There is privacy of citizens, which says that citizens have a right to their seven privacies (privacy of body, correspondence, data, economy, identity, location, and territory).

This week, all of these principles collided head-on in a train wreck event that makes for a very interesting case study.

Ten years ago, I argued that while all court verdicts must be available on request as public documents, because citizens and the press must be able to hold the judiciary branch accountable for their wielding of power, there was a point to not making court verdicts accessible in digital format. The instant court verdicts were downloadable from the courts, it would take less than a day for somebody to put them in a database and make them searchable for eternity, making a small infraction never go away.

After all, if we sentence somebody to 30 days in jail, we don’t also sentence them to five years of unemployment and maybe even homelessness because nobody wants to deal with them.

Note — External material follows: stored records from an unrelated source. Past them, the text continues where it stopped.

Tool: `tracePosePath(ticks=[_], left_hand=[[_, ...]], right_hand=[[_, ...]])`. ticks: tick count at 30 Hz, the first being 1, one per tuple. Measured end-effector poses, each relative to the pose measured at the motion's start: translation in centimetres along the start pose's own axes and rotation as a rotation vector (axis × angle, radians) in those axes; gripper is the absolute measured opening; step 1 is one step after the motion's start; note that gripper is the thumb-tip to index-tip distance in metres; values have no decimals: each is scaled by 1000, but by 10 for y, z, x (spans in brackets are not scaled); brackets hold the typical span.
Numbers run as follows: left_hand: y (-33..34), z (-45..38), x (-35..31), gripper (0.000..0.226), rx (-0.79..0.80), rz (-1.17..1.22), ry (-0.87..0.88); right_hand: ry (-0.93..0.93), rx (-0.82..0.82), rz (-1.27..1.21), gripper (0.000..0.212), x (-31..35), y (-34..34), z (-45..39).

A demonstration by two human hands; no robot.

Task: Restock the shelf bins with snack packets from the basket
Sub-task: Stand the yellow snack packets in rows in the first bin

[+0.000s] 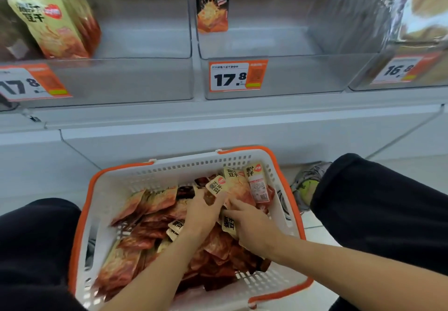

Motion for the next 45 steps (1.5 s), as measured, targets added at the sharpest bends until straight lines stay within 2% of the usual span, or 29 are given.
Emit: tracePosePath(ticks=[5,7,9,11,14,16,17,20,21,24,26,29,32,35,38,45], left_hand=[[-14,-3,8,4,-61,-27,-54],[-25,-12,3,5,2,-89,-47],[-39,-26,-18,6,86,-256,122],[-54,-37,-53,4,185,-416,344],[-82,-46,-101,14,401,-588,461],[-110,-48,-129,16,480,-725,523],[-126,-47,-144,17,483,-733,552],[-170,-47,-176,23,375,-552,583],[-183,-45,-182,25,327,-457,575],[-214,-39,-193,25,163,-275,614],[-233,-39,-201,19,-19,-244,686],[-271,-35,-218,17,-384,-130,798],[-305,-35,-223,27,-591,-85,868],[-339,-56,-210,34,-775,-214,845],[-350,-71,-197,36,-815,-307,795],[-352,-73,-197,35,-844,-234,828]], right_hand=[[-57,89,-81,36,15,1,0],[-18,64,-59,31,18,-12,-10],[38,-1,-39,37,19,-25,-28],[49,-90,-53,55,26,-43,-48],[47,-134,-150,78,47,-72,-76],[33,-112,-236,77,65,-89,-91],[16,-113,-278,66,75,-97,-97],[-82,-181,-373,19,113,-125,-117],[-96,-190,-410,12,125,-134,-124],[-132,-179,-475,11,160,-159,-142],[-171,-213,-443,9,182,-172,-154],[-248,-404,-470,16,214,-199,-170],[-351,-611,-490,22,245,-226,-181],[-448,-771,-456,29,270,-240,-196],[-476,-787,-332,35,282,-233,-236],[-414,-592,-99,38,295,-174,-338]])
Point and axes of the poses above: each hand's wrist, its own z-axis away from the middle knuckle, its own y-axis out of the palm, x = y × z, the point moved 6 cm from there along -z, towards the middle knuckle, and after that the axes turned 14 degrees about -x, right-handed, at the moved point
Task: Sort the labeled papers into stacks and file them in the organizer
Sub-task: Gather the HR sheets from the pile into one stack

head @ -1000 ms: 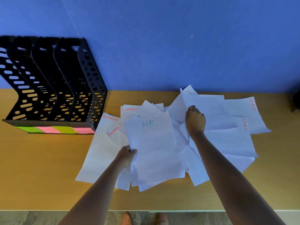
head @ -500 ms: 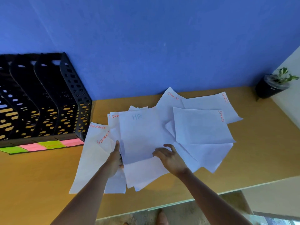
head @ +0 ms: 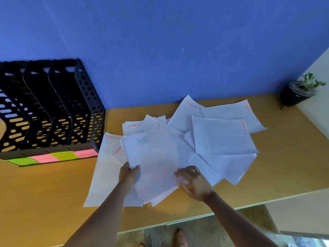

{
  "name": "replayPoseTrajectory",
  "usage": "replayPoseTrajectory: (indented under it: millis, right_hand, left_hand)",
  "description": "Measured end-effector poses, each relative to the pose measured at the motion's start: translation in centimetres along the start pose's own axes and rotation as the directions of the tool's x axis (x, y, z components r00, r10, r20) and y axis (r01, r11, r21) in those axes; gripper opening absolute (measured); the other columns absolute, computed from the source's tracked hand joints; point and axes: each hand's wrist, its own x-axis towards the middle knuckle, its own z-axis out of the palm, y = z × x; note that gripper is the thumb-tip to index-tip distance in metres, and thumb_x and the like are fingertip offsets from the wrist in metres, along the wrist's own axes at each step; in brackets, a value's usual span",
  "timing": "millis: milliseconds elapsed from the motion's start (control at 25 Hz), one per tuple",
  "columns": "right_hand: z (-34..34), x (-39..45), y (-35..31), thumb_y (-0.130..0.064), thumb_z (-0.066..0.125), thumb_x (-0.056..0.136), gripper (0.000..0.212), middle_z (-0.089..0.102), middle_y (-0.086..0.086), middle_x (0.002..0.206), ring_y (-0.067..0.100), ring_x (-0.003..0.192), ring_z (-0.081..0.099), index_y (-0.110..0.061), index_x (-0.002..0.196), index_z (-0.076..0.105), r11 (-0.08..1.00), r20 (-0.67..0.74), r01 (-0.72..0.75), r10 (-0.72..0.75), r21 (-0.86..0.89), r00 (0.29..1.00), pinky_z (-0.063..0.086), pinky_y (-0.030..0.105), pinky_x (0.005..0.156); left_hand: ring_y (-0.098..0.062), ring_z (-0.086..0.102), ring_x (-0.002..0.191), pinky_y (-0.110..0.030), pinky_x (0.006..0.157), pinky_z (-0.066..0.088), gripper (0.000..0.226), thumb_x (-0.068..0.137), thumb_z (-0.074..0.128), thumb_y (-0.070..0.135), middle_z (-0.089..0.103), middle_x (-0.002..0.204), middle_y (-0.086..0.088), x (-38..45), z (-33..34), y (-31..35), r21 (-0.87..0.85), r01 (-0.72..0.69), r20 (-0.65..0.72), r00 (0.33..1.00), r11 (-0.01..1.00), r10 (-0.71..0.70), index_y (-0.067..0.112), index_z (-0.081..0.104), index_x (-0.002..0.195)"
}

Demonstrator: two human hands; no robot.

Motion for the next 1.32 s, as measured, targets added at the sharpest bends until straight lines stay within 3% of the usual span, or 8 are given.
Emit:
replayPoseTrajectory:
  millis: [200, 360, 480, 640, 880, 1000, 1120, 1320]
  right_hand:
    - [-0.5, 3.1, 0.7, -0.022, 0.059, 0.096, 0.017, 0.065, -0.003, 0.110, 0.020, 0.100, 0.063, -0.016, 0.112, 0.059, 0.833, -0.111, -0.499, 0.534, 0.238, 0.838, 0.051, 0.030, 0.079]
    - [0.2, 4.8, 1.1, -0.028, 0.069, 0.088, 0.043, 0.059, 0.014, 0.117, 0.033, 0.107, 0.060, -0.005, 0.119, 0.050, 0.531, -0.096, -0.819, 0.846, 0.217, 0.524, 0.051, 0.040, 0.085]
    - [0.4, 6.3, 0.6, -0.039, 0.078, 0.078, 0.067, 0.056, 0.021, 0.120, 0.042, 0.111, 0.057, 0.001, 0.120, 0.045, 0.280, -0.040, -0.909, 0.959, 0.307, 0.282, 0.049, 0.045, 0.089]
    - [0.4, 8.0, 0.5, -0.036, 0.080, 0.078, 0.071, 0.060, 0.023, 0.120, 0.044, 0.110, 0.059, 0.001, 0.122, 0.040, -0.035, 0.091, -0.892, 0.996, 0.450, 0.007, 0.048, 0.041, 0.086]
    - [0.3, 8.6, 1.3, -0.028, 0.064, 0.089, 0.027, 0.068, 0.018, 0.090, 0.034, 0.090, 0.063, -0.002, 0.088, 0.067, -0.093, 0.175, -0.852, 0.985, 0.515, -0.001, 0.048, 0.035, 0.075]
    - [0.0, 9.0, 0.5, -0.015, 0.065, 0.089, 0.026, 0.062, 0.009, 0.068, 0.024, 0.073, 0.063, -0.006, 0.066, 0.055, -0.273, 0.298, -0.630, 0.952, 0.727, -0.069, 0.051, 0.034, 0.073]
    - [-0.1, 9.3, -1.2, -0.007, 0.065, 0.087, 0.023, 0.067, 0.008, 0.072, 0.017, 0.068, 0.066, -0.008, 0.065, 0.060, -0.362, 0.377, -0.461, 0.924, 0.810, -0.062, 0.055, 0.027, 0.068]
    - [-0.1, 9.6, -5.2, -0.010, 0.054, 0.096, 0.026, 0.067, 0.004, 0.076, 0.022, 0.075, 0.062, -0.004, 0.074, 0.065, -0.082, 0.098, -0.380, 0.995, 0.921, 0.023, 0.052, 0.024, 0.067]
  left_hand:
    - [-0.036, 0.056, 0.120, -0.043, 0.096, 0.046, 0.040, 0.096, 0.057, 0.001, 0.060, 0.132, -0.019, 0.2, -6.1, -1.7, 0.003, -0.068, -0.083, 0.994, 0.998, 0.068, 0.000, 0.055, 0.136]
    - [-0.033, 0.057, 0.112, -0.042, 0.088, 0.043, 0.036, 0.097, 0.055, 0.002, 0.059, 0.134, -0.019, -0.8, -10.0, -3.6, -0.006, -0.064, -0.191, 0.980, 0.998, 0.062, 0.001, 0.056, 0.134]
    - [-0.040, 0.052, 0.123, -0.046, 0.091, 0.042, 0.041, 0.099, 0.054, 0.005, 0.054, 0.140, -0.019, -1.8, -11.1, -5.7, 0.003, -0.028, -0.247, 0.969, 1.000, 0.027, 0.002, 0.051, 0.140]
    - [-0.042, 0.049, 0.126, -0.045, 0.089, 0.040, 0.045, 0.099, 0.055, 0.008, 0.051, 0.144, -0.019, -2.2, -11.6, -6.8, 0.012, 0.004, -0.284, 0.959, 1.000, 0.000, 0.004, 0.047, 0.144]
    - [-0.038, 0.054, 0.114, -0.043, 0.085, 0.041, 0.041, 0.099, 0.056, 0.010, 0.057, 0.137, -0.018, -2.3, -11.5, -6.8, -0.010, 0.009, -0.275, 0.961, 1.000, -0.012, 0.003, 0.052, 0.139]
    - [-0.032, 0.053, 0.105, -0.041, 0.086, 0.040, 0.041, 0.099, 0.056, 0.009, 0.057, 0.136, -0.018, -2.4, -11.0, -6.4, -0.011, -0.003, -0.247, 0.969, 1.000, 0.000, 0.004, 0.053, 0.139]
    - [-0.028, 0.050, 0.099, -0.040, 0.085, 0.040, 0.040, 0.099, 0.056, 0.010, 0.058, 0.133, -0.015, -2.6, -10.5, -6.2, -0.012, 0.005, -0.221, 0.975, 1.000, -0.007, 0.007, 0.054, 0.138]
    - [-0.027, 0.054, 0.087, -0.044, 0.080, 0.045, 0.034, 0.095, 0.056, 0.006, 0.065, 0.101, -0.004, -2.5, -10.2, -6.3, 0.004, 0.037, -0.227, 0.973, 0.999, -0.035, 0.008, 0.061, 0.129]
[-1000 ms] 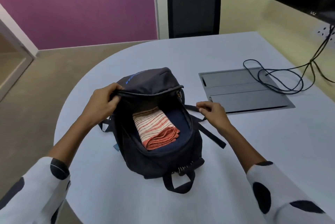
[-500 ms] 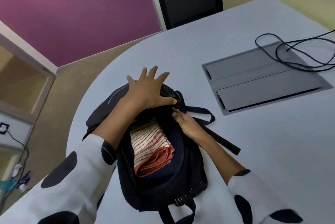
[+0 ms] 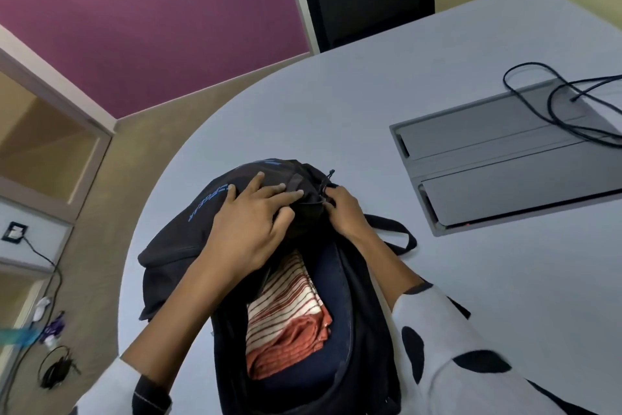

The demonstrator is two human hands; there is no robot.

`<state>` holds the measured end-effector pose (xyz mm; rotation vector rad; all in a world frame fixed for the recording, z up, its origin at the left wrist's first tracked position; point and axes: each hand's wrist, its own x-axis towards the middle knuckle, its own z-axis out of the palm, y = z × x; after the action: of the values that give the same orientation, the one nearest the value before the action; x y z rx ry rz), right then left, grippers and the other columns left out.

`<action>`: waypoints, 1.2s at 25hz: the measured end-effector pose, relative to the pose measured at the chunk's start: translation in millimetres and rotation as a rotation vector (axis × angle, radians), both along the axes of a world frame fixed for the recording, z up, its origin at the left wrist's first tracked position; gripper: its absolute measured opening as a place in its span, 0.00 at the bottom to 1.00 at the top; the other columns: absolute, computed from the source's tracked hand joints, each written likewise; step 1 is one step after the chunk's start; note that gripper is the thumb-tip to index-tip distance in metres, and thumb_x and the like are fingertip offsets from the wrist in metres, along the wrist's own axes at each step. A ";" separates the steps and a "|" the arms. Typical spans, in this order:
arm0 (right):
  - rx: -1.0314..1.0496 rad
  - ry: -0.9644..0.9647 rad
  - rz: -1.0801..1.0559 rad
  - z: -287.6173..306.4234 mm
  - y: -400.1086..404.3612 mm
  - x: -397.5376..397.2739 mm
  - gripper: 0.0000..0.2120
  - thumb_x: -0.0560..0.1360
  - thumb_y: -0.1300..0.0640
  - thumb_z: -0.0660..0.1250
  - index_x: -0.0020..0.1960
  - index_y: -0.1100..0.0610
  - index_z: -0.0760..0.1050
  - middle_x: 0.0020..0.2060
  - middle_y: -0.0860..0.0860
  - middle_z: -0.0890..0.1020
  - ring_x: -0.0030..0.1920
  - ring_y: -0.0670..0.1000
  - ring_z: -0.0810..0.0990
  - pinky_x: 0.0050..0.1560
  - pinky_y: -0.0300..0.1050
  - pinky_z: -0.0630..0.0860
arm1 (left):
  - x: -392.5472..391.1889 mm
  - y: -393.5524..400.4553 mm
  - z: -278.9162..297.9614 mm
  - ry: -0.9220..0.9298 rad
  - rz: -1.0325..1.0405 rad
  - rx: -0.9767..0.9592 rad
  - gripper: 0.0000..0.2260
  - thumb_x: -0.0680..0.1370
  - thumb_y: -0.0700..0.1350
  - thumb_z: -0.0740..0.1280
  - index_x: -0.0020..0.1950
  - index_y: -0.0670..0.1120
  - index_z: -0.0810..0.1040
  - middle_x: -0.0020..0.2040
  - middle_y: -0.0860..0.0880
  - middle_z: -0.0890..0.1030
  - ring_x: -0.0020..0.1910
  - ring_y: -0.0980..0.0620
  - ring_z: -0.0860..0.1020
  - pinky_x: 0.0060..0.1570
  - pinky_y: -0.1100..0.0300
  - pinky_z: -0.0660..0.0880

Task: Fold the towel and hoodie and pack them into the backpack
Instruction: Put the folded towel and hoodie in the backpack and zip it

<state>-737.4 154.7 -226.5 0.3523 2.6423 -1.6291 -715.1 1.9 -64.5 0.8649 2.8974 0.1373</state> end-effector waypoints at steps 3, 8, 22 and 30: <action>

If that’s the effect, then the system has a severe malfunction and due process of law doesn’t work.

This is exactly what happened this week in Sweden, as the company Lexbase opened a fully-searchable database of all verdicts, putting red dots on a map if a house had been involved in a court document. Acquitted, convicted, suing your local utility company, even being a witness – no matter, if you were named in a court document, your house got a red dot on it. Also, Lexbase has registered as an online newspaper, giving them formal authority to republish official documents from authorities (courts) in this manner.

When people look at the map, it doesn’t even have to be the person living there today that was involved in some form of court action – only the person living there at the time of the court proceedings.

The kicker? If you want to read the reason for that red dot on a house, Lexbase wants about $9.95. Until then, it just indicates “has been in some sort of contact with the law, probably troublesome”.

This is a very interesting case study where tons of interesting principles collide head-on. It’s technically a newspaper, so it does have a right to publish court documents – even excerpts from them such as dots on a map – that’s what a free press does. You can’t outlaw this without severe consequences. Yet, many other principles were shot in the process.

Due process – that somebody is innocent until proven guilty. People who had served their debt to society were once again declared guilty of an undetermined something through this publication, and lots of people who were not in court proceedings at all were called into suspicion just by living somewhere that happened to be involved in a court case earlier. Not to mention the fact that ALL court documents made a red dot – even if you had been acquitted of something.

Privacy – this would be part of due process: if you had served your debt to society for a crime, then that’s nobody’s business any longer.

Accountability and transparency – the courts must provide documents of their verdicts, because if not, the violence-wielding branch of government can’t be held accountable. We can’t have a society with secret courts and secret verdicts.

Today, it is far from clear where the line goes when important principles collide like this, and the ability to mass-process and mass-visualize data has turned a lot of assumptions on their head. Sorting this out will be one of the major challenges for our governmental checks and balances in the next decades.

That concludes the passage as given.